В частной жизни это был добродушный, приветливый, общительный человек; однако манеры его не отличались изяществом, а мораль — стро­гостью. Остроумие его было сочным и грубым, и он слишком часто пере­ступал границы дозволенного в его положении, неизбежно роняя при этом свое достоинство. Это был очень способный министр, но у него совсем не было той высоты духа, которая нужна человеку, чтобы совершить что-либо значительное, будь то добро или зло. Его огромное и безудержное често­любие было подчинено страсти к обогащению. В натуре его было больше от Мазарини, нежели от Ришелье. Он мог совершать низкие поступки ради собственной выгоды, но ему никогда не приходило в голову содеять что-либо великое во имя одной лишь славы.

Он был как лучшим из членов парламента всех времен, так и лучшим из всех лидеров палаты общин.
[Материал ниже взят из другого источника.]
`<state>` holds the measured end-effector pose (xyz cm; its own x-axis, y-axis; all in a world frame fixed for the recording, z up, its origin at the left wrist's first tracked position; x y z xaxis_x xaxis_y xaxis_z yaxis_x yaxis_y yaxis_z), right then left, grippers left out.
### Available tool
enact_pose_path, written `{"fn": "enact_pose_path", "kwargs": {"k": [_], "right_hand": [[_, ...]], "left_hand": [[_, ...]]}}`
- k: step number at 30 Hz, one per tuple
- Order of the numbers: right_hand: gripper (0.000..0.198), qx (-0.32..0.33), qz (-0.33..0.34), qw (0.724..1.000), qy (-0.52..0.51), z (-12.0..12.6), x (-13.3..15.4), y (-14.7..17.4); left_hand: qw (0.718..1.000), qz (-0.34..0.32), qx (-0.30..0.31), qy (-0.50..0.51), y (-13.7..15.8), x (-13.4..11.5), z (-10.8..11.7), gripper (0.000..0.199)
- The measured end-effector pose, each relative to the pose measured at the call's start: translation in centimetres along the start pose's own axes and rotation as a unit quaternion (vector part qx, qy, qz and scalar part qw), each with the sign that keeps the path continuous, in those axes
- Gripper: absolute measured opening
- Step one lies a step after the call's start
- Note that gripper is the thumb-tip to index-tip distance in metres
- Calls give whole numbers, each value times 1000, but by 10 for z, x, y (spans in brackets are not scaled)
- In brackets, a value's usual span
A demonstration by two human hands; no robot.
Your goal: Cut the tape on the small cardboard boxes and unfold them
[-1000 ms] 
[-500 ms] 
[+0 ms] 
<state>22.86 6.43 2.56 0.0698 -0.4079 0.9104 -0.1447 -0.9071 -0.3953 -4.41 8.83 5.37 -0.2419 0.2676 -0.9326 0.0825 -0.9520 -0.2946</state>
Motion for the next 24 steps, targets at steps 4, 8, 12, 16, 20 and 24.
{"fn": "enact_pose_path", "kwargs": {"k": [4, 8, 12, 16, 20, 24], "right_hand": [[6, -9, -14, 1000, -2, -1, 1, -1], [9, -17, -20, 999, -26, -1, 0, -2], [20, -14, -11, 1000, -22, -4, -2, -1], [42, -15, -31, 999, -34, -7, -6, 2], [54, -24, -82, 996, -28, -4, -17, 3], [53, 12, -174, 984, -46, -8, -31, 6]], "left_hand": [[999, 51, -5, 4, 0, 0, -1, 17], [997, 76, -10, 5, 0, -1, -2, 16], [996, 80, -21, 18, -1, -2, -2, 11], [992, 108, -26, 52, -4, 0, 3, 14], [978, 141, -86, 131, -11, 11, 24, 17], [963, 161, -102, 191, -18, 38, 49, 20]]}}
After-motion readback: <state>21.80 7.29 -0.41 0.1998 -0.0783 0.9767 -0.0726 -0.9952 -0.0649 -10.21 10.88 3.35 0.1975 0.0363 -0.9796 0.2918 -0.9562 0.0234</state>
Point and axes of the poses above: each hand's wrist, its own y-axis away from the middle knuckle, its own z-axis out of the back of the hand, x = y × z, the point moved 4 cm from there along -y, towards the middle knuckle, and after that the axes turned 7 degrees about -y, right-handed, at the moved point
Оратор более искусный, нежели красноречи­вый, он словно по какому-то наитию угадывал настроение палаты и в за­висимости от этого упорствовал или уступал. Он умел с такой ясностью изложить все самое запутанное особенно когда дело касалось финансов, что, слушая его, даже люди невежественные были уверены, что все по­нимают, хотя на самом деле это не всегда было так.

Деньги, отнюдь не привилегии, были главной действующей силой его правления и, пуская их в ход, он добивался такого успеха, который явился позором для всего человеческого рода. Справедливости ради надо, однако, сказать, что не он изобрел этот постыдный способ управления:

незаметным образом метод этот внедрялся еще начиная с царствования Карла II. Однако именно Уолпол с присущим ему редкостным умением и огромным размахом довел его до такого совершенства, что он и сейчас приносит бесчестье и бедствие стране, и, если не остановить его приме­нение, — а бог знает, что может его теперь остановить, — он неминуемо приведет ее к гибели.

Помимо этой могущественной в государстве силы, он обладал совер­шенно необыкновенными способностями убеждать людей и заставлять их делать то, что ему было нужно. Его откровенность и прямота, которые порой можно было принять за бесстыдство, давали людям повод думать, что он посвящает их в свои тайны, а его грубость в обращении воспри­нималась как лишнее подтверждение его искренности. Когда он видел, что кого-то не удается соблазнить деньгами, что, увы, случалось довольно редко, он прибегал к еще более коварному способу: он начинал высмеивать всякую гражданскую доблесть и любовь к отчизне, называя их «бредом Школьника, напичканного всяческой классикой», и открыто заявлял при этом, что сам он «не святой, не спартанец и не реформатор». Он часто спрашивал молодых людей, которые только вступали в свет и чьи чистые души не были еще испорчены: «Что же, ты собираешься строить из себя древнего римлянина, патриота? Ничего, скоро это пройдет и ты по­умнеешь!». Такие вещи были опасны для нравственности его страны, а от­нюдь не для ее Свобод, на которые, я убежден, он в душе никогда не посягал.

Его легко и постоянно обманывали женщины, причем иногда так, что обман их переходил все границы пристойного. Он был очень падок на лесть, даже на самую неприкрытую и исходившую от неумелых представи­телей этого постыдного ремесла. Это заставляло его проводить часы своего досуга среди людей недостойных и веселиться в кругу тех, чья худая репу­тация бросала тень на его собственную. Многие любили его, но никто не уважал; его не щадившие людей издевки и грубая насмешливость роняли его достоинство. Мстительным он не был, напротив, он был очень незло­памятен по отношению к людям, которым случалось больше всего его оскорбить. Всегда жизнерадостный, он был хорошим отцом и мужем, господином и другом: жена, дети, друзья и слуги были к нему горячо привязаны.

История не вспомнит его имени в числе лучших людей или лучших министров, но и к худшим его никак нельзя отнести.